Johnny returned to Nashville in May for a second set of sessions, cutting a further sixteen songs for a proposed follow-up album. The songs were a mix of original material (some self-penned, some written by the likes of Charles Aznavour and Georges Garvarentz (who had written "Retiens la nuit") and covers of recent American and British hits. Two of the stronger cuts, a cover of Tony Richards' "Caravan Of Lonely Men" and the Margie Singleton-Jerry Kennedy composition "Hey Little Girl" were pressed into service as the fourth US single, with the A-side picking up interest from radio in Tulsa, in Colorado Springs and in Salt Lake City but it was not enough to get the record into the charts. 

 

In July, Hallyday appeared on The Ed Sullivan Show, although the performance was pre-recorded at the Moulin Rouge in Paris. The show featured the singer delivering two of his earlier French hits, "Hey pony" (Chubby Checker's "Pony Time") and "Kili watch" (originally recorded by Belgian band The Cousins) as well as snapping his fingers in a rather atypical rendition of "You're The Top" with Connie Francis and Italian singer Johnny Dorelli.

 

Despite the television exposure, the album resolutely failed to click with American audiences and Hallyday's American campaign drew to a disappointing close. Reworking much of the Nashville material into French, he charted in France with "Serre la main d'un fou" ("Shake The Hand Of A Fool"), "Dans un jardin d'amour" ("Garden Of Love") and "Tes tendres années" ("Tender Years"), while the abandoned May sessions provided him with "Pas cette chanson" (Ben E. King's "Don't Play That Song (You Lied)"), continuing a winning streak that would run for another 55 years. Although he would record in America many more times over the years, and would continue to make sporadic recordings in English (notably "They Call Him A Man", issued on a UK 45 to coincide with his appearance on The Royal Command Perfomance in 1965), he never again made a serious attempt on the American market. 


Which is not to say that he gave up on an internaitonal career.
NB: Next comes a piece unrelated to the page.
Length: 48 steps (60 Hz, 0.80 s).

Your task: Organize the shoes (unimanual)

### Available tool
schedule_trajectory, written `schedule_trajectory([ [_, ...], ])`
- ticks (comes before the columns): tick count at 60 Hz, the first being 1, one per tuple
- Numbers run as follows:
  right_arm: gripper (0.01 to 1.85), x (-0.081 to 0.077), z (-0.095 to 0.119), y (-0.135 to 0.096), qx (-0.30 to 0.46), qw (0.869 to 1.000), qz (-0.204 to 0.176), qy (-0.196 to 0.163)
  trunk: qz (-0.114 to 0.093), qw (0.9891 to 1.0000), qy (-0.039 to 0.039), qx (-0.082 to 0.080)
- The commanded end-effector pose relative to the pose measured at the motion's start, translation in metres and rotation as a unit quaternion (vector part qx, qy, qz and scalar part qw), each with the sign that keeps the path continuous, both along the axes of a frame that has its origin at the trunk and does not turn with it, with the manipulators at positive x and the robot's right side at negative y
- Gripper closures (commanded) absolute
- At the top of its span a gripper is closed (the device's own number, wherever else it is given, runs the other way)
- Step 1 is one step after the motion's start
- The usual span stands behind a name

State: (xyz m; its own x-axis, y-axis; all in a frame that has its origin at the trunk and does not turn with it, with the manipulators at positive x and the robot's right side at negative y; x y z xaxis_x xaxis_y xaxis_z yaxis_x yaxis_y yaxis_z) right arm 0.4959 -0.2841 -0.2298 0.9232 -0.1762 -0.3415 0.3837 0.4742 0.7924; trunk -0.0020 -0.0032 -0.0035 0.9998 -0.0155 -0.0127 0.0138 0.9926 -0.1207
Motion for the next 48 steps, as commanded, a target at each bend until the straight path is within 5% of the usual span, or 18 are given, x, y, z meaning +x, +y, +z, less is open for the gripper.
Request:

Indeed, it may be that America's loss was the world's gain. During the decades that followed, there would be albums in Spanish and Italian, and singles in Turkish, German and Japanese. Far from being simply "King in France", Hallyday would spend the next two decades charting all over the world: a glance at the international charts in Billboard and Cash Box, and in the various chart books that proliferated in pre-internet days shows chart strikes in 16 countries: Argentina, Belgium, Brazil, Canada, Chile, Denmark, Germany, Israel, Italy, Japan, Lebanon, the Netherlands, Spain, Switzerland, Turkey and Yugoslavia, not counting his success in his native land or those two minor chart strikes in the US in 1962. Not bad at all for someone who was believed to have ignored the international marketplace... and proof that you don't need to be "big in America" to enjoy an international career.